Pour les articles homonymes, voir Nicétas.

Carrière

C'est un personnage sur lequel les connaissances se sont beaucoup précisées ces dernières décennies. Il était neveu du métropolite Étienne de Serrès (toujours vivant en 1071) et est souvent désigné comme « Νικήτας ὁ τοῦ Σερρῶν », ce qui signifie « Nicétas le neveu du métropolite de Serrès » (et non pas « Nicétas de Serrès », comme souvent indiqué autrefois)[2]. Une référence personnelle (une invocation pieuse) dans un opuscule grammatical de jeunesse[3] révèle qu'il était prôximos (principal) de l'école attenante aux églises des Chalcoprateia[4], et qu'il y enseignait donc la grammaire, peu après la mort de son oncle Étienne. Ensuite, il passa à l'école patriarcale de Sainte-Sophie, où il exerça les fonctions de didascale (des Psaumes, de l'Apôtre, de l'Évangile) : c'est avec cette qualité qu'il apparaît dans l'intitulé des lettres que lui adressa Théophylacte d'Ohrid (après son accession à son siège d'archevêque en 1088 ou 1089). D'autres intitulés de textes lui attribuent la charge de skeuophylax (sacristain) de Sainte-Sophie. Dans ces diverses fonctions il avait le grade de diacre.
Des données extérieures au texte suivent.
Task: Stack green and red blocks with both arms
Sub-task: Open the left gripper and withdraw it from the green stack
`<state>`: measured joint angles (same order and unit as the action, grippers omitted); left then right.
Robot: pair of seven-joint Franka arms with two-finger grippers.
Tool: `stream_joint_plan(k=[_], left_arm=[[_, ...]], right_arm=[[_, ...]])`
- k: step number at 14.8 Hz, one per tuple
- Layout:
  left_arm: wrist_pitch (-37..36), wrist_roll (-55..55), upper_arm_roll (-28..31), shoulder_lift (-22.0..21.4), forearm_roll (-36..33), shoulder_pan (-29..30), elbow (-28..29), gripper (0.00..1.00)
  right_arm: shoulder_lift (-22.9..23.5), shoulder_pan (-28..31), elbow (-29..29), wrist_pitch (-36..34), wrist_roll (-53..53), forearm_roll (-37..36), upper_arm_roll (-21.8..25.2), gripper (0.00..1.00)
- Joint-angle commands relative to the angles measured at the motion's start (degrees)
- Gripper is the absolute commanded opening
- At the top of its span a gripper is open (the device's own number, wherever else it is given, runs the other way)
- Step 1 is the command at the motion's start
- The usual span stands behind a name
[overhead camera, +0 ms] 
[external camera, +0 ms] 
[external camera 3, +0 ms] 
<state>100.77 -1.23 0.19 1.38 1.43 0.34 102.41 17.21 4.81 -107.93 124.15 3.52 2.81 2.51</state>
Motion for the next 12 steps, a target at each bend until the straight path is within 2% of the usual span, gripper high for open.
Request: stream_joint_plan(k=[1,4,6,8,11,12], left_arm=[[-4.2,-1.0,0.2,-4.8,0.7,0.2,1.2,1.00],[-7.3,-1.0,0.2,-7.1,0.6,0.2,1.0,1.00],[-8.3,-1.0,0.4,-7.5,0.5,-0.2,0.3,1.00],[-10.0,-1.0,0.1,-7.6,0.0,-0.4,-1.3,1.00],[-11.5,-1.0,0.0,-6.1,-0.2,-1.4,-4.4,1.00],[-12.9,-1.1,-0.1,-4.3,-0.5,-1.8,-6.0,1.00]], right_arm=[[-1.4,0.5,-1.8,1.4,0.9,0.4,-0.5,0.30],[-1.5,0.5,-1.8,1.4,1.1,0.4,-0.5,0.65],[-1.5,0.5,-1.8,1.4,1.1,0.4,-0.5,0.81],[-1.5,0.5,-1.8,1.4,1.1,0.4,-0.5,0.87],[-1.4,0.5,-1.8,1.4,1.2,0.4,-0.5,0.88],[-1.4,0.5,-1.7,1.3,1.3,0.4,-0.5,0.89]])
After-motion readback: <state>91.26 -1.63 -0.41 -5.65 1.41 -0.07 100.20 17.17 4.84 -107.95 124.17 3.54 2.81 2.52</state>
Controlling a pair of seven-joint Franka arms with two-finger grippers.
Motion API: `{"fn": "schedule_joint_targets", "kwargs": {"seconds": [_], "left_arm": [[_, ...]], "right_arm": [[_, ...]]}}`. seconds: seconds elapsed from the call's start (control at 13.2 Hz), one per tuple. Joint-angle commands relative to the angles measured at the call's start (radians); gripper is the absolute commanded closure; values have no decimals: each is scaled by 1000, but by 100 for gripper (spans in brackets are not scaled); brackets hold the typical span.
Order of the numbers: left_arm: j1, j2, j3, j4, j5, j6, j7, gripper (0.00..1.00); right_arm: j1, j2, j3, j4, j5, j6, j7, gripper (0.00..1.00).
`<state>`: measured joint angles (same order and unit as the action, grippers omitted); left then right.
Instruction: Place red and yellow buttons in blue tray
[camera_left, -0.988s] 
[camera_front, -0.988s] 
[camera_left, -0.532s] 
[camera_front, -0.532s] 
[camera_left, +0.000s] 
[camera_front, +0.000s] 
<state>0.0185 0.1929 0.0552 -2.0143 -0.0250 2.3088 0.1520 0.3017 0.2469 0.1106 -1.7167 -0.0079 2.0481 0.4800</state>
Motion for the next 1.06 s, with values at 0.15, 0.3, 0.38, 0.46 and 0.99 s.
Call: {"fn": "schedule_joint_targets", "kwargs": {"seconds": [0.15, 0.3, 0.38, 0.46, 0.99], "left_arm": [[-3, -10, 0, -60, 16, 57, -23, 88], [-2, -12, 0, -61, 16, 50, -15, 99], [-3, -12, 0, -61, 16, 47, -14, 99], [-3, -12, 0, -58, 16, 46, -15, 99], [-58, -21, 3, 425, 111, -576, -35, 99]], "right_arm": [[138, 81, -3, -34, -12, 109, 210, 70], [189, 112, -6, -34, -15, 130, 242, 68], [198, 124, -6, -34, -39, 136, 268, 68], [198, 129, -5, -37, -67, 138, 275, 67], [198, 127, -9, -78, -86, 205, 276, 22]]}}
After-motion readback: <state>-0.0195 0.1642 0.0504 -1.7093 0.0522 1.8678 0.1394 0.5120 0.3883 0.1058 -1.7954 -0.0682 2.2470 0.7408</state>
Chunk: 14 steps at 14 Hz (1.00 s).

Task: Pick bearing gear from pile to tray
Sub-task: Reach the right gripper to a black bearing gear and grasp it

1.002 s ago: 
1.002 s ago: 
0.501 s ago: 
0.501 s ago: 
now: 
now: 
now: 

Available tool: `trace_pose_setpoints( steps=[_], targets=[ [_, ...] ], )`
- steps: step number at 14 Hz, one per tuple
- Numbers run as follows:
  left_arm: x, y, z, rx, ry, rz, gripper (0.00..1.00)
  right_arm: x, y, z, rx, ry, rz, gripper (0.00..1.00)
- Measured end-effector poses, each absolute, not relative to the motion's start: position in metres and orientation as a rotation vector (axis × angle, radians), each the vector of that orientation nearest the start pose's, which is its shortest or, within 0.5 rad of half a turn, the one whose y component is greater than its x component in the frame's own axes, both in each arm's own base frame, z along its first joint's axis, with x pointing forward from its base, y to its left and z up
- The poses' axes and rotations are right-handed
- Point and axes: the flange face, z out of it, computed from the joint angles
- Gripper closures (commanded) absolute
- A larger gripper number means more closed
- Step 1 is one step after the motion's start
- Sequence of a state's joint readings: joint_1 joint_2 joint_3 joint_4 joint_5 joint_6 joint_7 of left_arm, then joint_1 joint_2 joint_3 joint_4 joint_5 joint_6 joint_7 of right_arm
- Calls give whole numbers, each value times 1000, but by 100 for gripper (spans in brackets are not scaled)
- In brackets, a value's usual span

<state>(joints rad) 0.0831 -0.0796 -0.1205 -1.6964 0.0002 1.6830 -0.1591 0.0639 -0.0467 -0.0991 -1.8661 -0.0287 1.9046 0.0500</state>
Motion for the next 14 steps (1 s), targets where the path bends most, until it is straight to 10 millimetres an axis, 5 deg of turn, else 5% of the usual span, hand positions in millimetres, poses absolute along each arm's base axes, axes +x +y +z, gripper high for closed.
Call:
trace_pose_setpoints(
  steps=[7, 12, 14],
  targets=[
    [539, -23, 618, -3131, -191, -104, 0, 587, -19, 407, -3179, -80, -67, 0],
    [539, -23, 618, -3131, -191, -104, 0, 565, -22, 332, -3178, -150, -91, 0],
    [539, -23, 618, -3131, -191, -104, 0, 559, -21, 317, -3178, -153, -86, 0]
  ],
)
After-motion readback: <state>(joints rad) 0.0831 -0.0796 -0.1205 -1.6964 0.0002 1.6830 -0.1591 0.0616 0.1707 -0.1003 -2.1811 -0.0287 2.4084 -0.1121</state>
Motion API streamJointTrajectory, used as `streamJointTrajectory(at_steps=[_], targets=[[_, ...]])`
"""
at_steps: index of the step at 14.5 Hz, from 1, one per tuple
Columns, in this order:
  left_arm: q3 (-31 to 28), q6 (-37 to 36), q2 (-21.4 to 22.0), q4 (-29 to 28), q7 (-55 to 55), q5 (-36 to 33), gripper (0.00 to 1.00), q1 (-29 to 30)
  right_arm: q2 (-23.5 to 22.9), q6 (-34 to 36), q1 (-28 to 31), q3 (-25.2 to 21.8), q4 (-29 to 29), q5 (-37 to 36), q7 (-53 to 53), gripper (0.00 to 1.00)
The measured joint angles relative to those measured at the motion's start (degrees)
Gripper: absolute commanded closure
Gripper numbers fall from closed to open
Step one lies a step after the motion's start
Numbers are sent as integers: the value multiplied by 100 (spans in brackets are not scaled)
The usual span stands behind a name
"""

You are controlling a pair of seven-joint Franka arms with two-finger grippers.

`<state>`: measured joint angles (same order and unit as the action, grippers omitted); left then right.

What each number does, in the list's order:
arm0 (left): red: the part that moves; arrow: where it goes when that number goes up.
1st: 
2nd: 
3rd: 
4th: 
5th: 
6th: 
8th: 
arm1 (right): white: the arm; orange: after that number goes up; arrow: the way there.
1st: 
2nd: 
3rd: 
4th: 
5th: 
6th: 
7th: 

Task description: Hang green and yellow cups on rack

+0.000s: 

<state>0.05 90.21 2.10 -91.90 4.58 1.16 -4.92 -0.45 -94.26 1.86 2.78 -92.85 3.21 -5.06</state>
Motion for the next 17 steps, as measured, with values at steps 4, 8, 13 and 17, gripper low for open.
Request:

En avril 1117, il participa au synode convoqué pour examiner les accusations d'hérésie contre Eustrate de Nicée : il se montra alors l'un des accusateurs les plus farouches de son ancien collègue, n'hésitant pas à remettre sur le tapis l'affaire Jean Italos, qui datait de trente-cinq ans (« Il croit pouvoir échapper à la condamnation comme il a évité naguère d'être condamné avec Jean Italos »)[5]. Il se posait ainsi en adversaire des « dialecticiens » qui prétendaient expliquer les dogmes religieux à la lumière de la raison.

En 1117[6], il fut promu métropolite d'Héraclée de Thrace, l'un des titres les plus élevés de la hiérarchie ecclésiastique byzantine[7]. On ignore la date de sa mort.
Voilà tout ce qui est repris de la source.